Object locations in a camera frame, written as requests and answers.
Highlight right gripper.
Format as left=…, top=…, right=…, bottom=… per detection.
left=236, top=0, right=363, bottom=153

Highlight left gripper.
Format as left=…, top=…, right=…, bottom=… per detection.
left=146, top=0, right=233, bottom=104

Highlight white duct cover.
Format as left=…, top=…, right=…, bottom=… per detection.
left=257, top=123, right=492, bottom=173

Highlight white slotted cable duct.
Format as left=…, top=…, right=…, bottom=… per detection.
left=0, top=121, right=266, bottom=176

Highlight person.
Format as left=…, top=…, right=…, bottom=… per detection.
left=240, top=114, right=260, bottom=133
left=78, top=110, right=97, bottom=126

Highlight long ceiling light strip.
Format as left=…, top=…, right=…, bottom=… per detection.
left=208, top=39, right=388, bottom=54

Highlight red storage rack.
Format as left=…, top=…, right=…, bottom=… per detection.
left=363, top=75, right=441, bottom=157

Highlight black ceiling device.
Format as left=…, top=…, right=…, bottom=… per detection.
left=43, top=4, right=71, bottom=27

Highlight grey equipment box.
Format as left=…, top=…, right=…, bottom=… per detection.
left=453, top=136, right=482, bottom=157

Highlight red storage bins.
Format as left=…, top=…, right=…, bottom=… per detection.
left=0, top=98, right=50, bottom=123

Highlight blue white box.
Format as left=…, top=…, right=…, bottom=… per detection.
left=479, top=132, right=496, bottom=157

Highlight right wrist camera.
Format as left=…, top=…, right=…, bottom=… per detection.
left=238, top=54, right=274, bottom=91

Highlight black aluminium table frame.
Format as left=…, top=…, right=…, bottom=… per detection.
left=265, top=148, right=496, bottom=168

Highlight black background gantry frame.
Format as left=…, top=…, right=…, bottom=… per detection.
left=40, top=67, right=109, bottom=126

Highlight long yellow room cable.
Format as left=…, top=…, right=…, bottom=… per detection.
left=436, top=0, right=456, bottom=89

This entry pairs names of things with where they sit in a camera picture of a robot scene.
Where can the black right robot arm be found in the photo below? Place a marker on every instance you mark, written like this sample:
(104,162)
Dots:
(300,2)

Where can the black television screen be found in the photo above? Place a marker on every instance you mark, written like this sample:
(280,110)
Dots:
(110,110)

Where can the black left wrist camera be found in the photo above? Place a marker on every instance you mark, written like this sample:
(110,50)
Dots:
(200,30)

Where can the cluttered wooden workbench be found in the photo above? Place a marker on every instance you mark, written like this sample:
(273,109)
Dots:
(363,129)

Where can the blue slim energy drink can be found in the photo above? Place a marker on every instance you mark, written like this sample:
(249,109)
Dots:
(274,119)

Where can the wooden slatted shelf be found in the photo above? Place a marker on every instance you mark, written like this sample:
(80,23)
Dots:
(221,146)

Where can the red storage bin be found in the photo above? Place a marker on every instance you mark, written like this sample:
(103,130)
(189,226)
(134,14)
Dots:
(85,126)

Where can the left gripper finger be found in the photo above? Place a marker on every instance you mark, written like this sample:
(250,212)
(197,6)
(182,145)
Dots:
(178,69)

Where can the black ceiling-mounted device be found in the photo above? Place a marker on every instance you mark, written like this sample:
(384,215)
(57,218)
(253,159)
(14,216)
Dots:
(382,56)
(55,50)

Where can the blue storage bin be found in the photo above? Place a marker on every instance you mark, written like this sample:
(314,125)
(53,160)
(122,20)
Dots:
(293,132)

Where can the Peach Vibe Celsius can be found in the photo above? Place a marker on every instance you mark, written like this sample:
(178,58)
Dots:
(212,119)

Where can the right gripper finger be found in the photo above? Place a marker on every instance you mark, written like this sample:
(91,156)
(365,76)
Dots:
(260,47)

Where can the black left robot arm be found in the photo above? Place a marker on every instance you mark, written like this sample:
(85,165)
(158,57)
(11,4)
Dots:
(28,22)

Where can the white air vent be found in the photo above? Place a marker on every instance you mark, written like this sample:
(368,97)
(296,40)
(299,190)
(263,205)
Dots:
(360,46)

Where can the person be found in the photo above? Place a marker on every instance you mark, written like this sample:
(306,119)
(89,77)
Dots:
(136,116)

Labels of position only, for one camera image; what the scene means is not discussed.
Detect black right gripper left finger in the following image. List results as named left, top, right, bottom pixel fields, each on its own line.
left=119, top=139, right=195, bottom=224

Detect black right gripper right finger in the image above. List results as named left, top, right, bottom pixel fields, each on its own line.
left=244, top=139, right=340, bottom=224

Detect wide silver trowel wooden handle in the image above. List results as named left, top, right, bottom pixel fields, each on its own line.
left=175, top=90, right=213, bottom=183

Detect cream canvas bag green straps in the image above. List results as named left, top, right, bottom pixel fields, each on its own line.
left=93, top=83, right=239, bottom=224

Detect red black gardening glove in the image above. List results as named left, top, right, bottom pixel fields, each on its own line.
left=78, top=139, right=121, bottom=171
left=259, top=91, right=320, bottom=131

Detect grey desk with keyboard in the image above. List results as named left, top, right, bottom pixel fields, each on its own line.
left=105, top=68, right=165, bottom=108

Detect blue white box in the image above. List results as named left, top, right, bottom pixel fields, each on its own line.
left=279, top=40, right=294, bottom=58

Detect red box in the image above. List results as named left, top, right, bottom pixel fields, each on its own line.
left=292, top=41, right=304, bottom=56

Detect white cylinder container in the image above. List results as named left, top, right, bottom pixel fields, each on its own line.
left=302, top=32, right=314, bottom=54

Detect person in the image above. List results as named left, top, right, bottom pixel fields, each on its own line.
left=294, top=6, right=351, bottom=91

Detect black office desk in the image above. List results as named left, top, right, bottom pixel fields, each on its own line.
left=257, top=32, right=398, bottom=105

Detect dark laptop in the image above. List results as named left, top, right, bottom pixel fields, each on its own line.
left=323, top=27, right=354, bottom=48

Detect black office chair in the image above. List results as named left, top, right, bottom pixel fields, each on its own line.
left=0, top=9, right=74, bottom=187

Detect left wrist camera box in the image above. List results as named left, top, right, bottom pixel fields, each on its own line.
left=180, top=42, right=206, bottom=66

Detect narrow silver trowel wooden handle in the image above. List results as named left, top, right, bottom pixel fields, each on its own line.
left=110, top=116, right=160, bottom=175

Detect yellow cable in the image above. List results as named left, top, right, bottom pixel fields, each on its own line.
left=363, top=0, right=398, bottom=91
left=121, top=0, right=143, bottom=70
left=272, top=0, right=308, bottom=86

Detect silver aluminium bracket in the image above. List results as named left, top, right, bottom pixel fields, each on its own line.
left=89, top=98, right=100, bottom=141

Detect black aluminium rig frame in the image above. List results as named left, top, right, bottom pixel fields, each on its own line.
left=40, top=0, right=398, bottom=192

********************

What the task asks: Respond with a number only, the count of lines in the entries where the string "ceiling" occurs.

Expected output: 3